Using the records below, output the stretch that opens with the line containing "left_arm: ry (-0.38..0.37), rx" and closes with the line containing "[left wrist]", exactly and including both lines, with nothing more.

Data items
===
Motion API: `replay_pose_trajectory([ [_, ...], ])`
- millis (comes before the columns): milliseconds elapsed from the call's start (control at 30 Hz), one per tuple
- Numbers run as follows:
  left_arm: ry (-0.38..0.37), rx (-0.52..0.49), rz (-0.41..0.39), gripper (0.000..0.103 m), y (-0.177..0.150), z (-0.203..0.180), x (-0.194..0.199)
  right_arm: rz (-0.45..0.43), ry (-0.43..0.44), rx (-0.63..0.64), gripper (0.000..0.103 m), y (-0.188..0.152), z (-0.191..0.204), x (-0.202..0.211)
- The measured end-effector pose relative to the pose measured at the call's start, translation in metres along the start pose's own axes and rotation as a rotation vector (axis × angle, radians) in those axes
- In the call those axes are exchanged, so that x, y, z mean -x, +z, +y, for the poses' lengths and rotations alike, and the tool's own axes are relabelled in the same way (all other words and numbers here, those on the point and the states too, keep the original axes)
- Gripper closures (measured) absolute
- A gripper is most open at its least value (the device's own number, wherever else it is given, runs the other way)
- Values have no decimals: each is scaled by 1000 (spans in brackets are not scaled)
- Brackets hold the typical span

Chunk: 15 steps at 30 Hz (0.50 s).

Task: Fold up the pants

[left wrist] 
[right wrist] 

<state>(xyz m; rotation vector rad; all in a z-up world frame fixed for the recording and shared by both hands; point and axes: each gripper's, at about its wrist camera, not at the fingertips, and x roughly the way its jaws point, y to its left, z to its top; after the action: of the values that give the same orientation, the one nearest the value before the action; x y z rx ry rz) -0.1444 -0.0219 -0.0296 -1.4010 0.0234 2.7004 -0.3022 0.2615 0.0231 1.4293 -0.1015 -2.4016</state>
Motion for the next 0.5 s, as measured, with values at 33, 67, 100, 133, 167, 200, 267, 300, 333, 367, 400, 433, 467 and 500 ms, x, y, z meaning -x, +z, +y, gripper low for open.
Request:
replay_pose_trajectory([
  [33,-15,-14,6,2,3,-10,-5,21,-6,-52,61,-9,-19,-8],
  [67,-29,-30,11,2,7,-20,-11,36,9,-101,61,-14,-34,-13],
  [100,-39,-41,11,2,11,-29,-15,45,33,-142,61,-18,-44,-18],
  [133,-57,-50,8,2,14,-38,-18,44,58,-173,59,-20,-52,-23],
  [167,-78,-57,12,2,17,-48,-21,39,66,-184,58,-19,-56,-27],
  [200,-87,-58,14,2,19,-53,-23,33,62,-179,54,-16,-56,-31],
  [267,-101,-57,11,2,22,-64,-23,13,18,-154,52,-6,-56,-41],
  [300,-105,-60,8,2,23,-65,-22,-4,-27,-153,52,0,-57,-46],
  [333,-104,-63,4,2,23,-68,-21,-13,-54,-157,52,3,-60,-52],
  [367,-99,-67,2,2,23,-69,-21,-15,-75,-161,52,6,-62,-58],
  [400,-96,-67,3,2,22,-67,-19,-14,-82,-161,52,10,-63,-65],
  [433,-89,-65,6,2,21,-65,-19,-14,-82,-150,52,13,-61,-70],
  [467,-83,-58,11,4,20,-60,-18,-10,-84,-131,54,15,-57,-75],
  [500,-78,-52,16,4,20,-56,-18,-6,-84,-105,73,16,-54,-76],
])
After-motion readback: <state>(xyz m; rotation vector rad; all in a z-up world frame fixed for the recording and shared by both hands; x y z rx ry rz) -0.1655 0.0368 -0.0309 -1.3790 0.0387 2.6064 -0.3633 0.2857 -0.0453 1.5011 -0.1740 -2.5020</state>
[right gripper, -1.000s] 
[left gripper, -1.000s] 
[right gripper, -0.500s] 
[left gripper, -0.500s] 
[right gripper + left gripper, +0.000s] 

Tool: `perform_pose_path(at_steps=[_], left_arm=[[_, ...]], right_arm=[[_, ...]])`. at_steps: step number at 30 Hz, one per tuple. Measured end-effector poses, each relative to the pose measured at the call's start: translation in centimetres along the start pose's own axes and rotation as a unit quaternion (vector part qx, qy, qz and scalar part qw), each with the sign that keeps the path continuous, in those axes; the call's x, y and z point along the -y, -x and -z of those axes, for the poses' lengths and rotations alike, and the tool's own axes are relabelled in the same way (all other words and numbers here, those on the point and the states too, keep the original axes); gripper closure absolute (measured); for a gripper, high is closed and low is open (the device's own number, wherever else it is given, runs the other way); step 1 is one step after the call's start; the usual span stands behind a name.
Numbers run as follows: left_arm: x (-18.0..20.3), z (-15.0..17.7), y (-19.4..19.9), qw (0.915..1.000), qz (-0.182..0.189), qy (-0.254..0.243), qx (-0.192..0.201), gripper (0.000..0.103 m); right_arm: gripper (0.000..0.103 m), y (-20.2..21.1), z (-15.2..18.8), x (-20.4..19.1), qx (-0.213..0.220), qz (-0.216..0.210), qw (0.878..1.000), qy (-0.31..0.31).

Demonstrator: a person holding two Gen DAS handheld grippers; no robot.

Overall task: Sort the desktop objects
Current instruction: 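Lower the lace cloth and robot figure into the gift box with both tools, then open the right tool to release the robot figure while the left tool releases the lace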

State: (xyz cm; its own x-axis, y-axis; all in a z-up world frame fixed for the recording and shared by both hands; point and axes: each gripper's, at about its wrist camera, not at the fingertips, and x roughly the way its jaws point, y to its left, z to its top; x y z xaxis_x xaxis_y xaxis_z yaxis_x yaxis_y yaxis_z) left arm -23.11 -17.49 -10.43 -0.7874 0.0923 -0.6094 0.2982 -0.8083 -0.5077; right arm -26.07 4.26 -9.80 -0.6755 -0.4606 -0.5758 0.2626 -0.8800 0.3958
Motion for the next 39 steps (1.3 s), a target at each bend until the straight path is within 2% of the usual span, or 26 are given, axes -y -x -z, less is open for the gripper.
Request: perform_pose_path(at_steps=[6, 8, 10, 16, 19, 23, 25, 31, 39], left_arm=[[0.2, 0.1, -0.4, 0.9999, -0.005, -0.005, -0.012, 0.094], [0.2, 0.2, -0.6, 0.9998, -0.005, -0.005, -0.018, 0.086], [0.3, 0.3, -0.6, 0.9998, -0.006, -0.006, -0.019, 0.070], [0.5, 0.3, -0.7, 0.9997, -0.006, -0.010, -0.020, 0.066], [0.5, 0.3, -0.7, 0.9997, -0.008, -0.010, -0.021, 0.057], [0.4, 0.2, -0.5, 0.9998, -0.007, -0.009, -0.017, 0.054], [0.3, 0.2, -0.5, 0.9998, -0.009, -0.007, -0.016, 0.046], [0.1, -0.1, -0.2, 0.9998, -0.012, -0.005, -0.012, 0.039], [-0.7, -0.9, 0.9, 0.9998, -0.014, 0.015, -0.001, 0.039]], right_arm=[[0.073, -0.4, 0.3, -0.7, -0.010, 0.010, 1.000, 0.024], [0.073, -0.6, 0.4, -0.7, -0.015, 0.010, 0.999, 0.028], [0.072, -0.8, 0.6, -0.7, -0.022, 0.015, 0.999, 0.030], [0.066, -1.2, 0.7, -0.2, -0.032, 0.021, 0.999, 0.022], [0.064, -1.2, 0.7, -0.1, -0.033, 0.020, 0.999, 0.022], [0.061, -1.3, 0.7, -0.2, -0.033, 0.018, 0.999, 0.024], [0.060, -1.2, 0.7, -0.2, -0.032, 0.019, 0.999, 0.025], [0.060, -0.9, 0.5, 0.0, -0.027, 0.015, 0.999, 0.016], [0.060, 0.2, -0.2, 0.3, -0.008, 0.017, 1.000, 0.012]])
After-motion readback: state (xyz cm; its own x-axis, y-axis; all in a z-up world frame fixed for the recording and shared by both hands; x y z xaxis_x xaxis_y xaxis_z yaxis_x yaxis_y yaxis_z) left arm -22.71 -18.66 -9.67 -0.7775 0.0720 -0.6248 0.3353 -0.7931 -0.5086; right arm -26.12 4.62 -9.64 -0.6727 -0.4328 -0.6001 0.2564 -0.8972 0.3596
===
#### [Result of this task]
  left_arm: ry (-0.38..0.37), rx (-0.52..0.49), rz (-0.41..0.39), gripper (0.000..0.103 m), y (-0.177..0.150), z (-0.203..0.180), x (-0.194..0.199)
  right_arm: rz (-0.45..0.43), ry (-0.43..0.44), rx (-0.63..0.64), gripper (0.000..0.103 m), y (-0.188..0.152), z (-0.191..0.204), x (-0.202..0.211)
- The measured end-effector pose relative to the pose measured at the call's start, translation in metres along the start pose's own axes and rotation as a rotation vector (axis × angle, radians) in those axes
- In the call those axes are exchanged, so that x, y, z mean -x, +z, +y, for the poses' lengths and rotations alike, and the tool's own axes are relabelled in the same way (all other words and numbers here, those on the point and the states too, keep the original axes)
- Gripper closures (measured) absolute
- A gripper is most open at its least value (the device's own number, wherever else it is given, runs the other way)
- Values have no decimals: each is scaled by 1000 (spans in brackets are not scaled)
- Brackets hold the typical span

Chunk: 15 steps at 30 Hz (0.50 s).

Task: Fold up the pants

[left wrist] 

This answer has been written out in full.